The task
Repeat every line from the line containing "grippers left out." to the end of the data, exactly. Leave the pictures out.

Given data
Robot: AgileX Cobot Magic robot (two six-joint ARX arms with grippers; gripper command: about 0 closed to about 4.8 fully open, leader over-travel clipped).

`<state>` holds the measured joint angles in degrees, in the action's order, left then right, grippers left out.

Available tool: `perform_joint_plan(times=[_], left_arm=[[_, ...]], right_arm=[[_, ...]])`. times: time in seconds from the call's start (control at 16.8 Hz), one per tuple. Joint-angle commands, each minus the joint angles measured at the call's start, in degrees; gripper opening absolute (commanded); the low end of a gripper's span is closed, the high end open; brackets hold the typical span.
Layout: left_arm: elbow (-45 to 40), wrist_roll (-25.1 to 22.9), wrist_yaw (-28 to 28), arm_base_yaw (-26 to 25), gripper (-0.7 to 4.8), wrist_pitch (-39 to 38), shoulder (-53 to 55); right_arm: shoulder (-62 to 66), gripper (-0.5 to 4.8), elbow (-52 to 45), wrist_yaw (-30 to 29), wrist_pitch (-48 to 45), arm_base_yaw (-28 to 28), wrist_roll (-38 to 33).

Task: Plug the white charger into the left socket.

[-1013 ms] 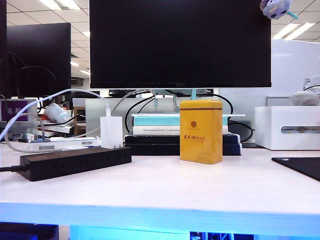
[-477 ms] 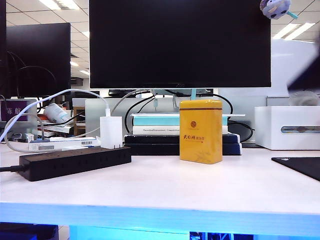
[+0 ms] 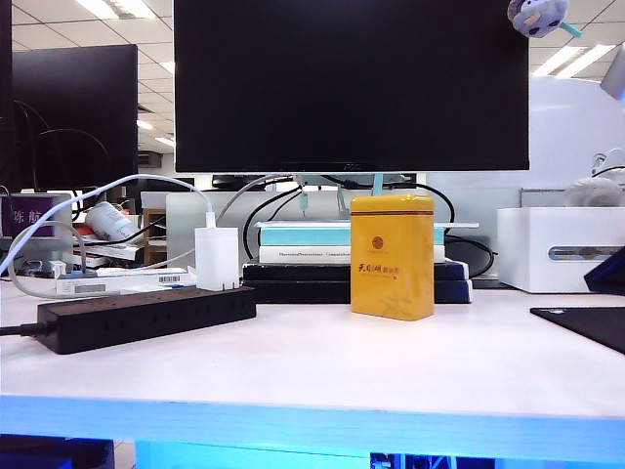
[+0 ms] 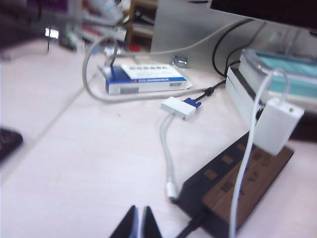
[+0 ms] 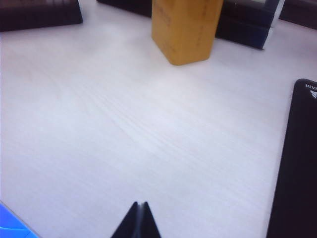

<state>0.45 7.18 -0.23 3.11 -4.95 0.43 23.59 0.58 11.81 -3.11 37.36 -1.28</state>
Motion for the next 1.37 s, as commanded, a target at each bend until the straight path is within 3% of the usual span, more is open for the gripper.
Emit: perform_joint_plan(times=[0.06, 0.24, 0.89, 1.07, 1.37], left_arm=[[0.1, -5.4, -0.2, 0.0, 0.27, -0.7, 0.1], [0.1, -5.0, -0.1, 0.0, 0.26, -5.0, 0.1], [0.1, -5.0, 0.3, -0.1, 0.26, -4.8, 0.0], [0.1, -5.0, 0.3, -0.1, 0.26, -4.8, 0.0], [0.1, -5.0, 0.3, -0.1, 0.26, -4.8, 0.0]], right_arm=[[-0.1, -0.01, -0.5, -0.2, 2.9, 0.1, -0.9], [-0.1, 0.13, -0.5, -0.2, 4.2, 0.1, -3.4], [-3.0, 0.13, -0.5, -1.4, 5.1, -0.1, -4.7], [-7.8, 0.13, -0.5, -1.6, 6.6, -3.3, -4.7], [-16.0, 0.13, -0.5, -1.4, 8.2, -14.7, -4.7]])
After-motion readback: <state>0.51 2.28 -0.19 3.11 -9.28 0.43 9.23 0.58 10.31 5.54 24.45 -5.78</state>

Task solution
`<state>` holds the measured joint angles in degrees, in the action's order, left then right, grippers left out.

Available tool: `perform_joint_plan(times=[_], left_arm=[[_, ...]], right_arm=[[_, ...]])`. times: time in seconds from the call's start (control at 16.8 Hz), one per tuple. Joint-angle commands, each minus the joint angles measured at the call's start, in degrees; gripper opening absolute (commanded); the low end of a gripper's span is closed, the high end open; brackets hold the typical span.
Layout: left_arm: elbow (-45 to 40), wrist_roll (-25.1 to 22.9), wrist_yaw (-28 to 28), arm_base_yaw (-26 to 25), gripper (-0.7 to 4.8), wrist_pitch (-39 to 38), shoulder (-53 to 55); right_arm: shoulder (-62 to 66), gripper (-0.5 to 4.8), elbow (-52 to 45), wrist_yaw (-30 to 29), wrist_pitch (-48 to 45), arm_base_yaw (-28 to 28), wrist_roll (-38 to 33).

Task: Plug the white charger into the left socket.

[-1013 ms] 
[-477 ms] 
[+0 ms] 
[+0 ms] 
[+0 ms] 

<state>0.45 7.18 -0.23 3.11 -4.95 0.43 23.59 0.58 11.81 -3.11 37.36 -1.28</state>
Motion for the next 1.37 s, as commanded, a target at each bend until the straight path is within 3% of the usual span, more is open for the gripper.
Emit: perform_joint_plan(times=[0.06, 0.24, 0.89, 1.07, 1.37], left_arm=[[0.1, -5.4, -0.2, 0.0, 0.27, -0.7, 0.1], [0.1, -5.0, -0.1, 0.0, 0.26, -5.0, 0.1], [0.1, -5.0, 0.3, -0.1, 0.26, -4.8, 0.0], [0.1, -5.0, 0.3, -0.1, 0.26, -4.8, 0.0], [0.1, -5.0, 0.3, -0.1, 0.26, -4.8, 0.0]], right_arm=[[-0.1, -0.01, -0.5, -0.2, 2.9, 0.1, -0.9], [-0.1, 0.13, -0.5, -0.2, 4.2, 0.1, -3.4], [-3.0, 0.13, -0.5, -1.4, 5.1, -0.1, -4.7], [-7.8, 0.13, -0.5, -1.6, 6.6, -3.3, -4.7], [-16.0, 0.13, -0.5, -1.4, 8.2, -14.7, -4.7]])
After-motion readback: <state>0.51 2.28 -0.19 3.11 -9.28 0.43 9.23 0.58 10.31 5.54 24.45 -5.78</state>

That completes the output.